Exactly the lines from the opening of the data through the line containing "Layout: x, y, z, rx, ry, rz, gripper" should be reproduced, please, with nothing added.
+--
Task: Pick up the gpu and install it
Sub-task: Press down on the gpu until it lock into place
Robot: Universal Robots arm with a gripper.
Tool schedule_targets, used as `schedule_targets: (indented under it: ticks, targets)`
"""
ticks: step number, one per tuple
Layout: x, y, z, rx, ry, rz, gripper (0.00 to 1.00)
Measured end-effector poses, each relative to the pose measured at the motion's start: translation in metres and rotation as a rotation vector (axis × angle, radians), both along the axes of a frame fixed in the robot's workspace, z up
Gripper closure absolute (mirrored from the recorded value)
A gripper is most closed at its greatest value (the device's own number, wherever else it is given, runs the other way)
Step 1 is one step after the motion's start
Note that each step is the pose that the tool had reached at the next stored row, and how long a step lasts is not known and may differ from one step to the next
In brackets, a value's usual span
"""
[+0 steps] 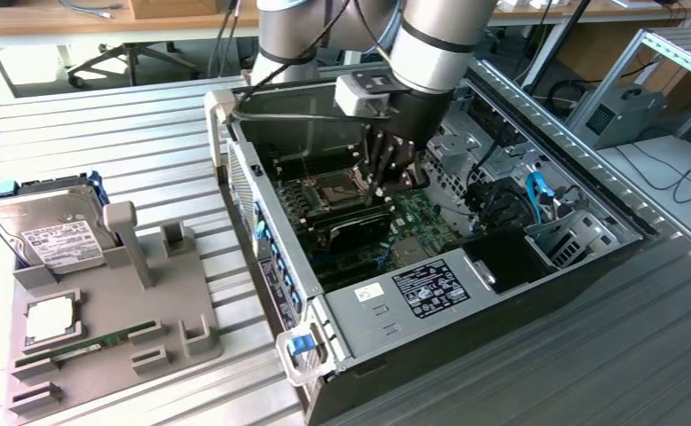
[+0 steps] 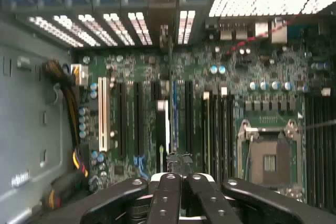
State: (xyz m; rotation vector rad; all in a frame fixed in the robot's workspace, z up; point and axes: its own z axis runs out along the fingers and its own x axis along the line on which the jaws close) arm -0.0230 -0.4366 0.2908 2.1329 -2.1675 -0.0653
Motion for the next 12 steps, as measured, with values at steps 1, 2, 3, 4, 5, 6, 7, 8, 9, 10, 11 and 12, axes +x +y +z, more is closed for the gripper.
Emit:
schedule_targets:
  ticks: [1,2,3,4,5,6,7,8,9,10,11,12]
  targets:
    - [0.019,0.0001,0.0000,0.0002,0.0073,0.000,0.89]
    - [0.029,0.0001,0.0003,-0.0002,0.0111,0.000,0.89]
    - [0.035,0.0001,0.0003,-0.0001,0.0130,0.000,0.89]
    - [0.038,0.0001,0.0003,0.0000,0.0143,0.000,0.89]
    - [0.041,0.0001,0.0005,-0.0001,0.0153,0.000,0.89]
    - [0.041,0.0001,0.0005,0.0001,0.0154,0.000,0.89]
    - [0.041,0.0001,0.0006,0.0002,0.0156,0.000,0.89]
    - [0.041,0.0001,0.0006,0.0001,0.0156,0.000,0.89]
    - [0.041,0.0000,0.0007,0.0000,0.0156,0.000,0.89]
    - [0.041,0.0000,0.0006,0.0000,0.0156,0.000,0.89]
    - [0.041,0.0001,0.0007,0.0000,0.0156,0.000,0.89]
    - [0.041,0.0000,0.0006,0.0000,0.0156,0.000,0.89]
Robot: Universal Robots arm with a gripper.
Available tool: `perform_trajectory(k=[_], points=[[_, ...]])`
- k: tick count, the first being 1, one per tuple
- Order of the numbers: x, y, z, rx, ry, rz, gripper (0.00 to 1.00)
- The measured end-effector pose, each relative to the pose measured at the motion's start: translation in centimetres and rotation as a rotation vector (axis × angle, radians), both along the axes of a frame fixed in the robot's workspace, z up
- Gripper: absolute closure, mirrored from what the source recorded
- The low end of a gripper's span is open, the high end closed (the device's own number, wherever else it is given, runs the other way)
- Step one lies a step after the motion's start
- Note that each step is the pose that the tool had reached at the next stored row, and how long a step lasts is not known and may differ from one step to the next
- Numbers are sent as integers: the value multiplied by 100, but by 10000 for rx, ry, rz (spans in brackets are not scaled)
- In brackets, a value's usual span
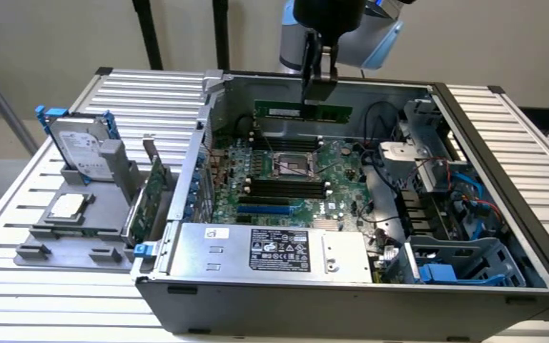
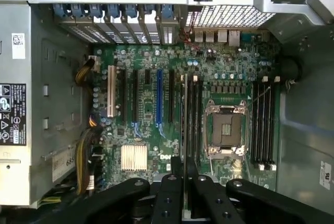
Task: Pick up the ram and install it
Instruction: 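Pick up the ram and move it above insertion slot, then insert the ram into the slot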
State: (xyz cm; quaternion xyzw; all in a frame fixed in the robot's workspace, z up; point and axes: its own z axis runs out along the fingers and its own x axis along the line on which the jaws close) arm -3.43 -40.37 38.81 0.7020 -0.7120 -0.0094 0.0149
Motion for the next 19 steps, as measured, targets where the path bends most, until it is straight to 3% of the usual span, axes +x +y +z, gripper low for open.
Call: perform_trajectory(k=[19], points=[[1, 2, -35, -1, 0, 0, 86]])
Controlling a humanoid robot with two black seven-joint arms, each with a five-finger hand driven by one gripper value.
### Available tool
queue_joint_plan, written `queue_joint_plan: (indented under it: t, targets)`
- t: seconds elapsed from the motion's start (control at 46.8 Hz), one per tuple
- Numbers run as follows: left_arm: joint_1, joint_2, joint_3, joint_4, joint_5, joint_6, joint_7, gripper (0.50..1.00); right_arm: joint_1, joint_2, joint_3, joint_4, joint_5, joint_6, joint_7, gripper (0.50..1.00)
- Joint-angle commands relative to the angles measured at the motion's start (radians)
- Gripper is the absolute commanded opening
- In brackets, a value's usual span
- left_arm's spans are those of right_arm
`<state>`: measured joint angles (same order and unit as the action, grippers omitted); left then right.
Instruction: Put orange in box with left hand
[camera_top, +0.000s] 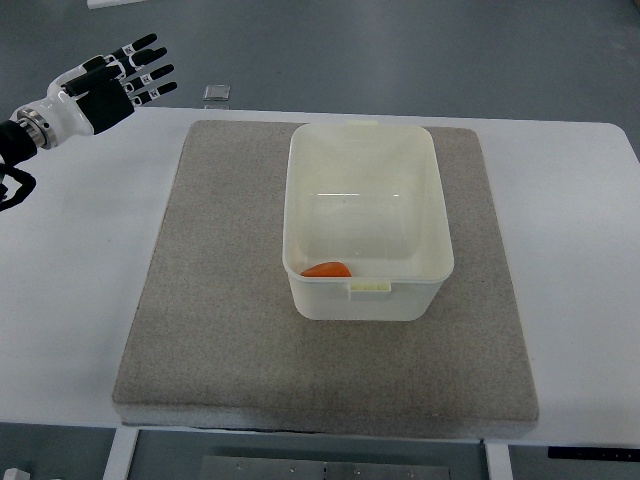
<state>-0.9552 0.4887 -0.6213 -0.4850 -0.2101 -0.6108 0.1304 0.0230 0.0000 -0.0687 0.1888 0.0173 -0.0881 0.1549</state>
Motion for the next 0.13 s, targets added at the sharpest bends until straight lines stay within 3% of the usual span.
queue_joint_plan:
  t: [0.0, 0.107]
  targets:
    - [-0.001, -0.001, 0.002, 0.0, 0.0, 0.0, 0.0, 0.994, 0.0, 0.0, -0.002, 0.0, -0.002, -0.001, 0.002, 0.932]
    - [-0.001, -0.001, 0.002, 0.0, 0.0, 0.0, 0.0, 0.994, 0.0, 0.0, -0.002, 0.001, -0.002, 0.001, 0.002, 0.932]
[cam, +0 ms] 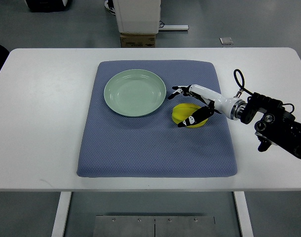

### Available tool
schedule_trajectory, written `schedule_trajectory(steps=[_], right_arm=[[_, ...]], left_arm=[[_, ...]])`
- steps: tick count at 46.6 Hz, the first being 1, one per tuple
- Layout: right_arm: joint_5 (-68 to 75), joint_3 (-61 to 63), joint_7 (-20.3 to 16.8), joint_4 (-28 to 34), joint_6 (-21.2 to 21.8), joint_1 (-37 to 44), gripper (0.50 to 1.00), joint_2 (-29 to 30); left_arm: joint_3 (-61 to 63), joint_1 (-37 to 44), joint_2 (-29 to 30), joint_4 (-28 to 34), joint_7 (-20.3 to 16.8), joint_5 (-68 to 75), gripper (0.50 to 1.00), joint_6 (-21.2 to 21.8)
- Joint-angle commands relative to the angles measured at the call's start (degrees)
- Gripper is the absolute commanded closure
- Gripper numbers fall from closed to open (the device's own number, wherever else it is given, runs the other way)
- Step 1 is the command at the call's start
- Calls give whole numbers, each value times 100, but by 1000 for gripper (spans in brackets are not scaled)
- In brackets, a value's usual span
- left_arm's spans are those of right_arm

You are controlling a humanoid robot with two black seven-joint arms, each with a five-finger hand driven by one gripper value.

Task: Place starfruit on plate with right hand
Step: 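Close the right hand fingers around the yellow starfruit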

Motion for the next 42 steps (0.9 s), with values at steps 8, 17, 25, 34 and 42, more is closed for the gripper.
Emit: schedule_trajectory(steps=[8,17,25,34,42], right_arm=[[-64,-28,-1,-61,-39,-15,513,9],[-64,-37,-1,-123,-47,-15,540,9],[-73,-45,-1,-228,-47,-15,569,0],[-73,-89,-1,-334,-47,-6,590,-9],[-73,-107,-1,-377,-47,-24,601,-18]], left_arm=[[2,2,0,0,0,-6,500,-9],[3,-7,0,0,0,3,500,0],[3,2,0,0,0,3,500,0],[2,-7,0,0,0,3,500,0],[3,2,0,0,0,-6,500,0]])
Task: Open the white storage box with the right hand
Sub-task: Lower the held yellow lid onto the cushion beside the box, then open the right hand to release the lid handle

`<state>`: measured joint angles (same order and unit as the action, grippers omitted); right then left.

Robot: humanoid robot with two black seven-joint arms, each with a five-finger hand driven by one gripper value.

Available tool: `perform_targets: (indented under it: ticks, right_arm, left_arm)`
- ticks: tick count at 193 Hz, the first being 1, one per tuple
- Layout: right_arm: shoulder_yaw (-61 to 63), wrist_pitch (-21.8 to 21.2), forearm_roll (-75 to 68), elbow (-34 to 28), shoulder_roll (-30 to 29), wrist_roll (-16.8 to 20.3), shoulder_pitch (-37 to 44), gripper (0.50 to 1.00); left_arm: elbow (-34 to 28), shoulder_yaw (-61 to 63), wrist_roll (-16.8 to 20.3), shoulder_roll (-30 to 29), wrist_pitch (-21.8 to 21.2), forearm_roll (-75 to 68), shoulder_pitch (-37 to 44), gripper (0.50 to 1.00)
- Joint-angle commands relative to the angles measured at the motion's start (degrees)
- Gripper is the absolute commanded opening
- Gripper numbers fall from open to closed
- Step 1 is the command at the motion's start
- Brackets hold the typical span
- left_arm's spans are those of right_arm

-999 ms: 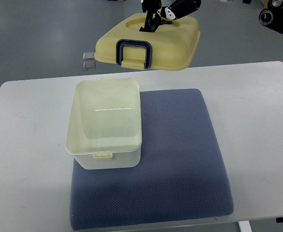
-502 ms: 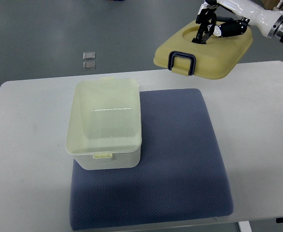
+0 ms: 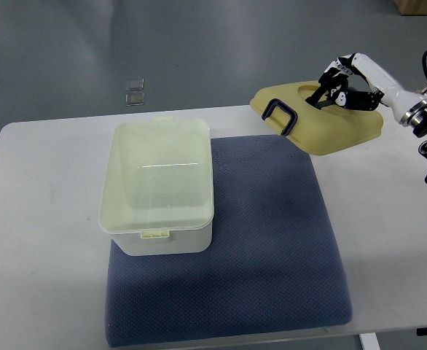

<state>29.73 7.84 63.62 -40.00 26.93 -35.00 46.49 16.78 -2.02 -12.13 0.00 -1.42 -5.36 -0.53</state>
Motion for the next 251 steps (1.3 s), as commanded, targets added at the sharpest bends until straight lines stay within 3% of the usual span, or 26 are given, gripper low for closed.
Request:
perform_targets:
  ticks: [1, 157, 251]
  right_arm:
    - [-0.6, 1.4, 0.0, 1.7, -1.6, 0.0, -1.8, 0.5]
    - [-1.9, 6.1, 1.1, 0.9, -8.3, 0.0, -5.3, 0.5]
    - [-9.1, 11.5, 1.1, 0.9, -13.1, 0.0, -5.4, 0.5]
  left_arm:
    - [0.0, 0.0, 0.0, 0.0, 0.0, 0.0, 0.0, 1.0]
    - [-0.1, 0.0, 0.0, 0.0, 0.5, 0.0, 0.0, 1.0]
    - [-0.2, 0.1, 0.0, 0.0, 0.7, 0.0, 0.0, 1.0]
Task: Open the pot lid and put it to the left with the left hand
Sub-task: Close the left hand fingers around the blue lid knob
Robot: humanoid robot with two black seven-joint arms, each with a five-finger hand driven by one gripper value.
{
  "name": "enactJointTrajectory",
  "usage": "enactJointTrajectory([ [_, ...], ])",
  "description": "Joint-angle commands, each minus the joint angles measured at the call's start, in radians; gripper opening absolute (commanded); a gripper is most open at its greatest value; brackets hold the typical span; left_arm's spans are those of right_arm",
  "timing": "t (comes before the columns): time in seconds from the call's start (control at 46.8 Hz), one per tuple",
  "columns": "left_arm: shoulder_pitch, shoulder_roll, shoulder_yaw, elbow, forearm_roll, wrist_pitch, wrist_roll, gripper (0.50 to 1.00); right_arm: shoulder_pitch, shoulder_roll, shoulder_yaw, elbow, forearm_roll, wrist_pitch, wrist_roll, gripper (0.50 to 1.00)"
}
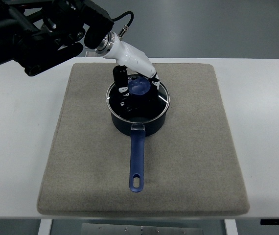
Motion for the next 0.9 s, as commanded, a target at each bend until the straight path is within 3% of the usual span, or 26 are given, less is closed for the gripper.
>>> enactJointTrajectory([
  [0.0, 0.000, -0.001, 0.002, 0.000, 0.001, 0.000, 0.000, 0.559, 0.000, 0.000, 0.000, 0.000, 0.000, 0.000, -0.001, 0.917],
  [0.064, 0.000, -0.003, 0.000, 0.000, 0.001, 0.001, 0.000, 0.500, 0.000, 0.000, 0.000, 0.000, 0.000, 0.000, -0.001, 0.917],
  [0.299, 0.002, -0.012, -0.004, 0.011, -0.013, 0.081, 0.000, 0.500, 0.000, 0.000, 0.000, 0.000, 0.000, 0.000, -0.001, 0.917],
  [0.876, -0.004, -0.008, 0.006, 0.015, -0.001, 0.074, 0.000, 0.500, 0.000, 0.000, 0.000, 0.000, 0.000, 0.000, -0.001, 0.917],
])
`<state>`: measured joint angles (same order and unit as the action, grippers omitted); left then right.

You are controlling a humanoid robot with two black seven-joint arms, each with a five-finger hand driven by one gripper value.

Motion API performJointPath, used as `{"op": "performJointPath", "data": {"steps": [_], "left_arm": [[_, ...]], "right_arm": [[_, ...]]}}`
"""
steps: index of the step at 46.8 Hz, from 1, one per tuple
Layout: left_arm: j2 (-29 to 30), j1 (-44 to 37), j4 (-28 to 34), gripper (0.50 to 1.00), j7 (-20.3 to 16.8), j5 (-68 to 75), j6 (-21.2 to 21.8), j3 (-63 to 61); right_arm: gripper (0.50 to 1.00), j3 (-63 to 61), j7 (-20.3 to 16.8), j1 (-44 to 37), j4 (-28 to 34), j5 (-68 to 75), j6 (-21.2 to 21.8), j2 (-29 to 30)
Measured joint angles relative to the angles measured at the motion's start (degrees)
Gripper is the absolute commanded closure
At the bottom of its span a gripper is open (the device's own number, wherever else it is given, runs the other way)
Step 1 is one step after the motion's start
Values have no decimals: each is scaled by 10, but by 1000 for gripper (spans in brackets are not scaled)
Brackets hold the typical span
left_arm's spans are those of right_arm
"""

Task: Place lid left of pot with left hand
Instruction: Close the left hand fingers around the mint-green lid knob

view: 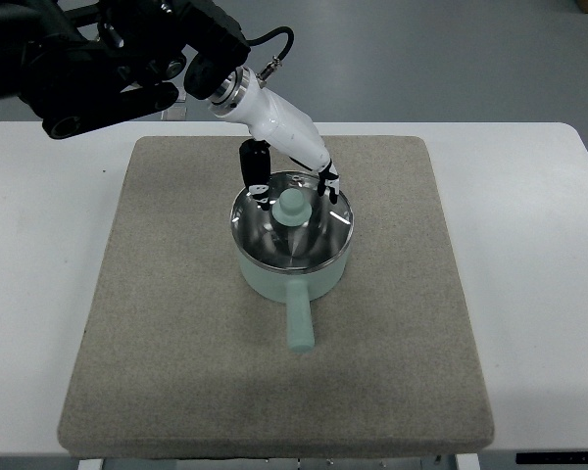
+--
WRITTEN RESPONSE -
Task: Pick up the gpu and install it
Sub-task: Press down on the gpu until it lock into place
Robot: Universal Robots arm with a gripper.
Tool schedule_targets, used as `schedule_targets: (indented under it: ticks, targets)`
"""
ticks: step number, one per tuple
Layout: x, y, z, rx, ry, rz, gripper (0.00 to 1.00)

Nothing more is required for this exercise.